Selmer Bandido will nicht in Finnland aussagen

Drogenhandel auch im Ausland

Derzeit muss sich ein Selmer Bandido vor dem Landgericht Münster verantworten. Zusätzlich sollte der 46-Jährige vor einem Gericht in Finnland gegen acht weitere Mitglieder der Rockergruppe aussagen - soweit erstreckte sich der mutmaßliche Drogenhandel. Diesen Plänen hat der Selmer jedoch eine Absage erteilt.

MÜNSTER/SELM

12.02.2016, 18:07 Uhr / Lesedauer: 2 min
Selmer Bandido will nicht in Finnland aussagen

Mitglieder des Motorradclubs "Bandidos", hier auf einem Archivbild in Bottrop.

Die Anfrage eines finnischen Gerichts hat am Dienstag die Beteiligten des Bandidos-Prozess am Landgericht Münster beschäftigt. In der Anfrage ging es darum, ob der 46-jährige Bandido aus Selm und zwei weitere Mitangeklagte im Prozess gegen acht finnische Bandidos in Tampere aussagen würden. Der Selmer war der Amphetamin-Experte der Rockerbande und hatte mit seinen Kollegen einen schwunghaften Amphetaminöl-Handel nach Tampere auf die Beine gestellt.

Prozess in Tampere parallel zu Münster

Am 12. Mai 2015 hatte die Polizei nicht nur die Wohnung und das Drogenlabor des Selmers, sondern 38 weitere Objekte in Deutschland, Holland und Finnland durchsucht. Bei dieser Gelegenheit wurden auch acht finnische Bandidos festgenommen.

Gegen sie läuft derzeit ein Prozess in Tampere parallel zu dem Verfahren in Münster.

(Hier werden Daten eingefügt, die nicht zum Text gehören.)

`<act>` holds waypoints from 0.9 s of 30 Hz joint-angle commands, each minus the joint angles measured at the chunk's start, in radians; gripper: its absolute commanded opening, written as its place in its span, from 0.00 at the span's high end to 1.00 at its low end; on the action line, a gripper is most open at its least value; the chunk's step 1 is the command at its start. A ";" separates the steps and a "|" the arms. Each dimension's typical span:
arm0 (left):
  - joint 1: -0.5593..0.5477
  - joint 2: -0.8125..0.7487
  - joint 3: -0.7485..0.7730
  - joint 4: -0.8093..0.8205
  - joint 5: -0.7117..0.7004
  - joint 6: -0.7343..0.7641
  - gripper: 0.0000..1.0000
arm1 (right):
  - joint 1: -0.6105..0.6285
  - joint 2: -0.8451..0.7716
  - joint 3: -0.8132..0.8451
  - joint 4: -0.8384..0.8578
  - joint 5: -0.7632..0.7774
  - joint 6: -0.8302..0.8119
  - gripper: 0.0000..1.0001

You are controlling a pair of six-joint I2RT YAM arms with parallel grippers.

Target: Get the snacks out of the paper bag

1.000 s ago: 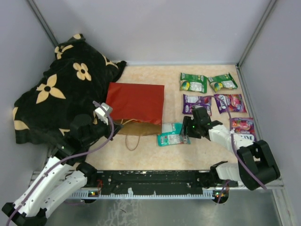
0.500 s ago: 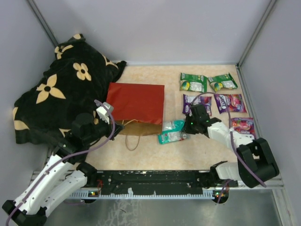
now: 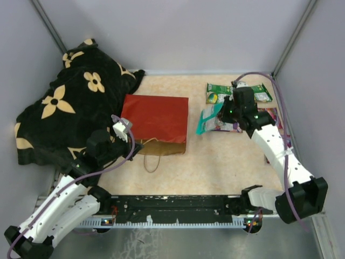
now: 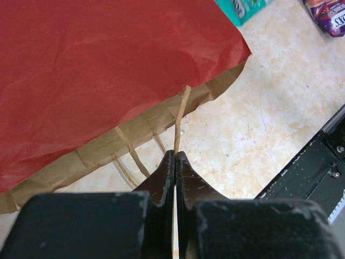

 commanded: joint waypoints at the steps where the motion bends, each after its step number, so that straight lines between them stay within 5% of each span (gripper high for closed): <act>1: -0.007 -0.011 -0.008 0.024 -0.001 -0.003 1.00 | -0.024 0.083 0.207 0.039 0.022 -0.046 1.00; 18: -0.007 -0.024 -0.017 0.024 0.012 -0.005 1.00 | -0.058 0.799 0.918 0.181 -0.112 -0.054 1.00; 27: -0.007 -0.013 -0.017 0.027 0.018 -0.004 1.00 | -0.056 1.084 1.096 0.241 -0.188 -0.028 1.00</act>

Mittlerweile haben der Selmer und seine Mitangeklagten erklärt, dass sie in Finnland nicht als Zeugen auftreten werden. Auch eine Aussage per Video-Schaltung ins finnische Gericht lehnen sie ab.

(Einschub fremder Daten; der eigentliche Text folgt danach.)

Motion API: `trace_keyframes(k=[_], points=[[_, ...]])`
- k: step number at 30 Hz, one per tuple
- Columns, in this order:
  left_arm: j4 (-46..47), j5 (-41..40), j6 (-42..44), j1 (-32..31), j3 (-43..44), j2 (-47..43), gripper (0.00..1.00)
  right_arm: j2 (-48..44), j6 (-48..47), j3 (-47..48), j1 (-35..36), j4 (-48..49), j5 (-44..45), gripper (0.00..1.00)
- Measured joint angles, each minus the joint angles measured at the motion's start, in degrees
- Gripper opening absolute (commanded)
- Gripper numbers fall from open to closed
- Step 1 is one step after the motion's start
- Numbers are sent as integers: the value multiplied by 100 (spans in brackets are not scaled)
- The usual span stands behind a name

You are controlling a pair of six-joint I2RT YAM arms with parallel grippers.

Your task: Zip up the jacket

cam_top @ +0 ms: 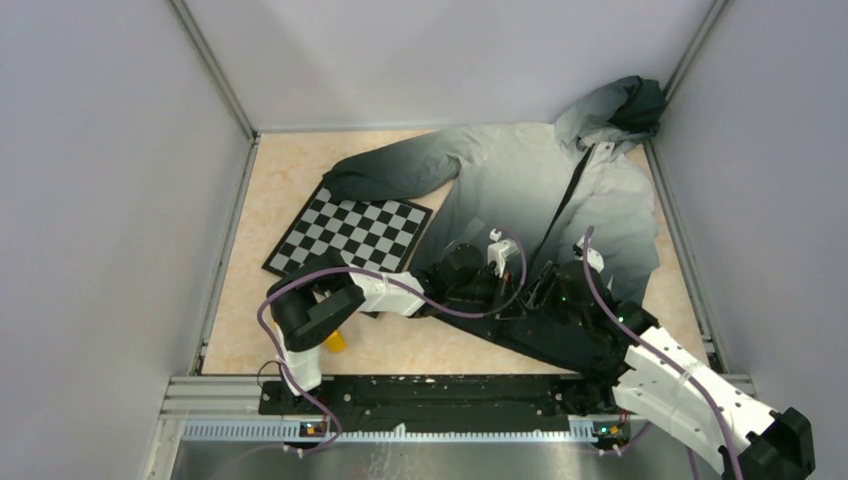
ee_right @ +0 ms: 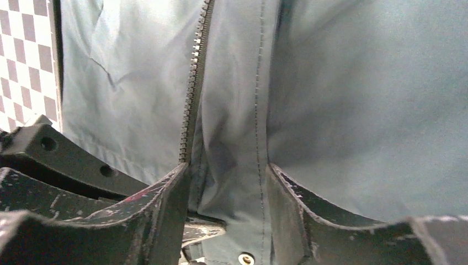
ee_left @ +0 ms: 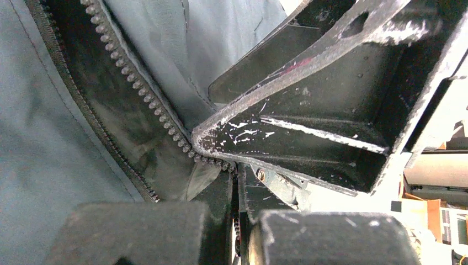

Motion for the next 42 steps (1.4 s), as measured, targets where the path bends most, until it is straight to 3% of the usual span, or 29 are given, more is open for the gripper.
trace_keyframes(k=[10, 18, 26, 32, 36, 42], points=[[-13, 7, 2, 20, 0, 0, 0, 74, 59, 0, -15, -131, 13, 79], [24, 24, 4, 13, -2, 0, 0, -223, 15, 186, -26, -269, -26, 84], [-15, 22, 26, -7, -2, 0, 0, 7, -24, 181, -26, -85, -90, 82], [-184, -9, 68, -26, -2, 0, 0, 404, -52, 28, -31, 345, -129, 60], [-177, -4, 76, -55, 0, 0, 0, 402, -63, -168, -33, 529, -175, 51], [-144, -7, 85, -63, 2, 0, 0, 223, 22, -367, -31, 793, -273, 11]])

Cannabis-Plantagen in Rheine

Im Mittelpunkt des Prozesses standen am Donnerstag die holländischen Marihuana-Gärtner der Rockergruppe. Die drei Männer hatten Cannabis-Plantagen in einem Bungalow in Rheine und einem Bandidos-Clubhaus in Hörstel betreut. Sie wollten die Aussage umfassend verweigern. Da spielten der Staatsanwalt und die Strafkammer aber nicht mit.

Mehrjährige Haftstrafen

Denn die Männer waren bereits im November 2015 vom Landgericht zu mehrjährigen Haftstrafen rechtskräftig verurteilt worden und mussten zumindest zu diesem Bereich der Anklage Angaben machen. Erst als der Vorsitzende Dr. Jochen Dyhr ihnen mit Erzwingungshaft drohte, lenkten sie und ihre Anwälte ein. Im Wesentlichen bestätigten sie, die Drogen im Auftrag eines der Hauptangeklagten im laufenden Prozess angebaut zu haben. Dabei handelt es sich um einen 35-jährigen Niederländer, der der Organisator der Plantagen war.

Abgehörtes Telefongespräch

Der Chef war aber nicht er, sondern vermutlich ein weiterer holländischer Angeklagter. Dies legt ein abgehörtes Telefongespräch nahe, das in deutscher Übersetzung verlesen wurde. Über die bereits bekannten Fakten hinaus gaben die beiden ersten Zeugen am Donnerstag allerdings kaum Erhellendes von sich. Und so beantragte der Staatsanwalt, „das Intermezzo abzukürzen“ und den dritten Cannabis-Gärtner gar nicht mehr als Zeugen zu hören. Dem gab das Gericht statt.

Die Verhandlung in Münster wird am kommenden Dienstag fortgesetzt.